Data items
#####
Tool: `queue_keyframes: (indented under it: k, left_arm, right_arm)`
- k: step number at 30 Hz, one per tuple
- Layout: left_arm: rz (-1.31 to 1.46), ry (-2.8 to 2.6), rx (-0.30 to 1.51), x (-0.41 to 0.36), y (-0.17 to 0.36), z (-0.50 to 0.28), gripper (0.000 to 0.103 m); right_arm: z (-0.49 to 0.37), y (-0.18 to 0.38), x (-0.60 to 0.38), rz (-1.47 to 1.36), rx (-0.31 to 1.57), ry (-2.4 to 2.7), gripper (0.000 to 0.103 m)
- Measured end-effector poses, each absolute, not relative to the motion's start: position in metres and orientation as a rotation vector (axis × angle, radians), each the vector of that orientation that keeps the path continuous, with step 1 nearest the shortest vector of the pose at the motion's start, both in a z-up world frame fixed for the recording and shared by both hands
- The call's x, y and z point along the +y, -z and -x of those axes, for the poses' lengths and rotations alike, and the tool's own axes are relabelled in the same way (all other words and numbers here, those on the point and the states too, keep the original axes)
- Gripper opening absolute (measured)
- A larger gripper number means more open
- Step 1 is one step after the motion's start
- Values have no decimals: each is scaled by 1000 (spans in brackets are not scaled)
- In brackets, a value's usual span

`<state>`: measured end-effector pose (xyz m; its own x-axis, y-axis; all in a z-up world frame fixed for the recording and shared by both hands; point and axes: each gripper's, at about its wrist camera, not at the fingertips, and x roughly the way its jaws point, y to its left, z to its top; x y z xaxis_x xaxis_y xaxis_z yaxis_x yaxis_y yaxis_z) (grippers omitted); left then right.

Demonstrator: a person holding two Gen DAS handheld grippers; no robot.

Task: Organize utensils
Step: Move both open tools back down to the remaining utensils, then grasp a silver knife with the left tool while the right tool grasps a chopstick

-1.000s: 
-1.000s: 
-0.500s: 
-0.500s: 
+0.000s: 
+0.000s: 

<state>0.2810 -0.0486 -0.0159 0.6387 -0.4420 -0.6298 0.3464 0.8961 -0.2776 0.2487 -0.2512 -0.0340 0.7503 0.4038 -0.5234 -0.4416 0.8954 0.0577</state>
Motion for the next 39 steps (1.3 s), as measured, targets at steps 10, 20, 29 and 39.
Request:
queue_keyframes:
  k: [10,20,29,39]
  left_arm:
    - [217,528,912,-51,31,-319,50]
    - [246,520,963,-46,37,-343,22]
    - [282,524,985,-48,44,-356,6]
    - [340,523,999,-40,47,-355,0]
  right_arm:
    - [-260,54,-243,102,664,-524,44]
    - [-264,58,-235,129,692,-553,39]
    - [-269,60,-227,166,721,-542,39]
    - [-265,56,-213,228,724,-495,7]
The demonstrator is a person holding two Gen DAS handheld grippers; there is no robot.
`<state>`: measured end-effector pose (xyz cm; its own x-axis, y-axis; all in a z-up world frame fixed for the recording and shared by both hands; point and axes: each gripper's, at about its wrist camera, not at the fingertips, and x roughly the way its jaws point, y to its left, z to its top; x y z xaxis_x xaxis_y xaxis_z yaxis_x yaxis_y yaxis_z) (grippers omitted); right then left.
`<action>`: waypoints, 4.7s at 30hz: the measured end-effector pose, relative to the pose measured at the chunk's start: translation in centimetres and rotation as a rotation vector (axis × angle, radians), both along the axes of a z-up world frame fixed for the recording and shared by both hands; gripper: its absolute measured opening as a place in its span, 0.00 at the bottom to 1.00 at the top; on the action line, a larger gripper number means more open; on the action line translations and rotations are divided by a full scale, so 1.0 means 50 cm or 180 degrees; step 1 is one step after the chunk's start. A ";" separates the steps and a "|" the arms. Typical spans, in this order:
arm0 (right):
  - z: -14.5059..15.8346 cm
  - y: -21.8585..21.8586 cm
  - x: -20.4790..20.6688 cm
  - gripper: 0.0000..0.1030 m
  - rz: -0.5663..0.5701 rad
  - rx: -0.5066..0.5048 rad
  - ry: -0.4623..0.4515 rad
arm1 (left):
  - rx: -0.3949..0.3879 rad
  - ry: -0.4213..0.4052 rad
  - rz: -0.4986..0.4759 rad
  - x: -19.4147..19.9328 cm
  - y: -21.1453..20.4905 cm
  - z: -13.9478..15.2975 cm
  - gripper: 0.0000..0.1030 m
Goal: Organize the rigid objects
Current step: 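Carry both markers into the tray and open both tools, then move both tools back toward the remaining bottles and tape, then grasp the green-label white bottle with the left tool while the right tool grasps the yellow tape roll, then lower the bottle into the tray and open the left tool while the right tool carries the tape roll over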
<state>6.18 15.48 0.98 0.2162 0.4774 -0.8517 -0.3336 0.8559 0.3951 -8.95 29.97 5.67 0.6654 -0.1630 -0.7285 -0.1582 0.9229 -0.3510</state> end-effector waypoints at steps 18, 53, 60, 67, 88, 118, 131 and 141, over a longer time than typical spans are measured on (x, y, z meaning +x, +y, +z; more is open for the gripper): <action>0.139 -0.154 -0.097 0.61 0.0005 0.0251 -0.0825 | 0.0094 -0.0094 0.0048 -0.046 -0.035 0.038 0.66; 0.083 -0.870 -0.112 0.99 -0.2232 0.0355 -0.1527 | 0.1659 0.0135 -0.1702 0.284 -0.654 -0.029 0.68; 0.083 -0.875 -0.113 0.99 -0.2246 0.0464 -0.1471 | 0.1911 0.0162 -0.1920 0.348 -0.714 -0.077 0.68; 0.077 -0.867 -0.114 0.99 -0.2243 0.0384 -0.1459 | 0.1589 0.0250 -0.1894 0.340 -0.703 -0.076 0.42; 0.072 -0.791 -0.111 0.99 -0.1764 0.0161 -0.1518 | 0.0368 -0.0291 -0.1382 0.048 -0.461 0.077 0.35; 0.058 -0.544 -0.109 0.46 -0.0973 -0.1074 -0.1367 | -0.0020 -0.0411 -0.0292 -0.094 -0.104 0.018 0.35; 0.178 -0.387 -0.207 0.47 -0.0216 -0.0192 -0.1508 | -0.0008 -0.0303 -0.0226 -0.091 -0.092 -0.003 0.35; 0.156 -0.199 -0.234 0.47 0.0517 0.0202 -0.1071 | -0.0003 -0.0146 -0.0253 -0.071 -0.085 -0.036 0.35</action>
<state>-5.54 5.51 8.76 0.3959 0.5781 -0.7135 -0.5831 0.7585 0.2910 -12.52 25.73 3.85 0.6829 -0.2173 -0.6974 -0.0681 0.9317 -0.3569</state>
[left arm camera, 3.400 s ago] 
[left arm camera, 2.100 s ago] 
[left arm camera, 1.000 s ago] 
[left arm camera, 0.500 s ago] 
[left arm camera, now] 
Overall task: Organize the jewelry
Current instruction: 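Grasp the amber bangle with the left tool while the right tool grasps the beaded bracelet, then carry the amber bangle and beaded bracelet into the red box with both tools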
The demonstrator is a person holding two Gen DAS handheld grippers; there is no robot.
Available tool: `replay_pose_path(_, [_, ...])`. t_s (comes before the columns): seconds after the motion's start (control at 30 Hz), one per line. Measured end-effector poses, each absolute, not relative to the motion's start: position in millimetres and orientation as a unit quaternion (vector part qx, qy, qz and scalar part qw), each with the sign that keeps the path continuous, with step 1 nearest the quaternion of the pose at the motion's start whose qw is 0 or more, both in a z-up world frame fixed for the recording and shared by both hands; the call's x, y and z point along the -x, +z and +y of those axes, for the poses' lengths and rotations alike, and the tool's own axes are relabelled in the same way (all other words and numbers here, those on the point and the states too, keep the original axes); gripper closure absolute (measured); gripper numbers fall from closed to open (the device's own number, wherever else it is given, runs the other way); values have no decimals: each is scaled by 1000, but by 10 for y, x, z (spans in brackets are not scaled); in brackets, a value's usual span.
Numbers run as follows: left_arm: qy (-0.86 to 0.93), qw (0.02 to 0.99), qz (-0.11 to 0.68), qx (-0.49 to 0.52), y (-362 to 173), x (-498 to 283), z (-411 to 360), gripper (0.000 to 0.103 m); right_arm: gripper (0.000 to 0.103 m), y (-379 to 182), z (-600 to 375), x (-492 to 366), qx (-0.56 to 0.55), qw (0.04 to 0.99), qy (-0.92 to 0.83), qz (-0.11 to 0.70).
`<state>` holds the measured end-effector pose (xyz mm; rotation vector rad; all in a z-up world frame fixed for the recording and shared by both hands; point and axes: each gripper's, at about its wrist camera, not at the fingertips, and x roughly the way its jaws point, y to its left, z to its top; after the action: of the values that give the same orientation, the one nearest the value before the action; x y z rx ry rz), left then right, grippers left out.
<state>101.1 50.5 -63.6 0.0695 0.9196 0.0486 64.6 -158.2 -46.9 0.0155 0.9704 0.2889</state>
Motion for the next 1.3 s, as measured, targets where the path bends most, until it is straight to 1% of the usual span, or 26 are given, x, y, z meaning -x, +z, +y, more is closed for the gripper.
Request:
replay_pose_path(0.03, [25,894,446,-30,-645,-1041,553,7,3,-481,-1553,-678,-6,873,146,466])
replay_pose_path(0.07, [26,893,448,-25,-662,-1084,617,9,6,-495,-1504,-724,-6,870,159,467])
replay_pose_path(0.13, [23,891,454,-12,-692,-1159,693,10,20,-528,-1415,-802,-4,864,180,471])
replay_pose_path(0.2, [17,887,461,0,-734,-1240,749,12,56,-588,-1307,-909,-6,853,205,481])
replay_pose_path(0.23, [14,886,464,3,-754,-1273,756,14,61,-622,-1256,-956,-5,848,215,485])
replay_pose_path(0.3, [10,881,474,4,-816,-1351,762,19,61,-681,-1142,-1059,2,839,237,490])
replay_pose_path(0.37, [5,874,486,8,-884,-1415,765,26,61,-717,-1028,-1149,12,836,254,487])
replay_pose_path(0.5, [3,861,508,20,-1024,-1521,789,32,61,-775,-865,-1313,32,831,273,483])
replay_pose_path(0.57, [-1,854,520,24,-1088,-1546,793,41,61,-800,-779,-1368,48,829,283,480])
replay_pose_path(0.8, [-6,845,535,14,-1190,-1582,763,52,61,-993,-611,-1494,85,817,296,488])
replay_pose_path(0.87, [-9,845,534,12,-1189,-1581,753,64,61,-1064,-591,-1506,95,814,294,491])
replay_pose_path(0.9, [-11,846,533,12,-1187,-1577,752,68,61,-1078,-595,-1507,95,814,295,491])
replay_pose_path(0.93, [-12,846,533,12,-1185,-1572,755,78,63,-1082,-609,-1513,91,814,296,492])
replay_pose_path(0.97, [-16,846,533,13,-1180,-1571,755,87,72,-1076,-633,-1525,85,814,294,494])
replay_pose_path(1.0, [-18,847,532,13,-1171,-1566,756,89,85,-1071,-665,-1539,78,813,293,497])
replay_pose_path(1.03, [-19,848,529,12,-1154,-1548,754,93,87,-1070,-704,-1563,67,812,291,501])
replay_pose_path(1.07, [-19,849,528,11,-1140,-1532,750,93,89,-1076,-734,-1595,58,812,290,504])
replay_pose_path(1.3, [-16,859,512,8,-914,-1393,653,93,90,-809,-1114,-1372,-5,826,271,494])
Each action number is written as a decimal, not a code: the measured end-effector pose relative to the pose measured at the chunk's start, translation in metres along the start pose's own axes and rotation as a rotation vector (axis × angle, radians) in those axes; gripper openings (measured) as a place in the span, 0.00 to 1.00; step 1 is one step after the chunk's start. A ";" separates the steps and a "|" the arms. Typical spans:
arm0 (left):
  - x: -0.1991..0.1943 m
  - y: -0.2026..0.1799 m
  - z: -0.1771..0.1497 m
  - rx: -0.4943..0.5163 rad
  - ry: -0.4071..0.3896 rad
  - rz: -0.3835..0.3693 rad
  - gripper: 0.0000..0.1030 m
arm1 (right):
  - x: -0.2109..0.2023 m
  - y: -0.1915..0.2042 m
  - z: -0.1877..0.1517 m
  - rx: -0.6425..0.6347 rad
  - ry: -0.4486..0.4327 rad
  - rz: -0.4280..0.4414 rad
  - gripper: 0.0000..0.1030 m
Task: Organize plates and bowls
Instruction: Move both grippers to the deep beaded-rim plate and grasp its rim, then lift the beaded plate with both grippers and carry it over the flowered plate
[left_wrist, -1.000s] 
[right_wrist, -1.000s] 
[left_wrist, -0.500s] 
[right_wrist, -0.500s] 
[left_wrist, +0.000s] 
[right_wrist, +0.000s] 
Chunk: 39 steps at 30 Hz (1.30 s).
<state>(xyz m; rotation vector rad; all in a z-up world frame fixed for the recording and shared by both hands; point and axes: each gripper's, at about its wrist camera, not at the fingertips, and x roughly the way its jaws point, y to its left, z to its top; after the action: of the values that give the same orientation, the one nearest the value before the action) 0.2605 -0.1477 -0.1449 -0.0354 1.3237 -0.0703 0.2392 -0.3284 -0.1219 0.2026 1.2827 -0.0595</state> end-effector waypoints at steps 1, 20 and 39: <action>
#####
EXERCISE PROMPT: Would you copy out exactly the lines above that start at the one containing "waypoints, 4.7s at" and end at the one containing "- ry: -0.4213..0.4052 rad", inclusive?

WRITTEN RESPONSE:
`<action>`: waypoints, 4.7s at 30hz: the measured end-effector pose, relative to the pose measured at the chunk's start: translation in centimetres and rotation as a rotation vector (axis × angle, radians), both along the axes of a z-up world frame fixed for the recording and shared by both hands; gripper: its absolute measured opening as a place in its span, 0.00 at the bottom to 1.00 at the top; on the action line, a larger gripper number means more open; on the action line translations and rotations are divided by a full scale, so 1.0 means 50 cm or 180 degrees; step 1 is one step after the chunk's start. A ";" separates the steps and a "|" the arms. Typical spans, in this order:
arm0 (right):
  - z: -14.5059..15.8346 cm
  - y: -21.8585..21.8586 cm
  - x: -20.4790..20.6688 cm
  - gripper: 0.0000..0.1030 m
  - rz: -0.5663..0.5701 rad
  - rx: -0.5066..0.5048 rad
  - ry: -0.4623..0.4515 rad
arm1 (left):
  - rx: -0.3949..0.3879 rad
  - ry: -0.4213..0.4052 rad

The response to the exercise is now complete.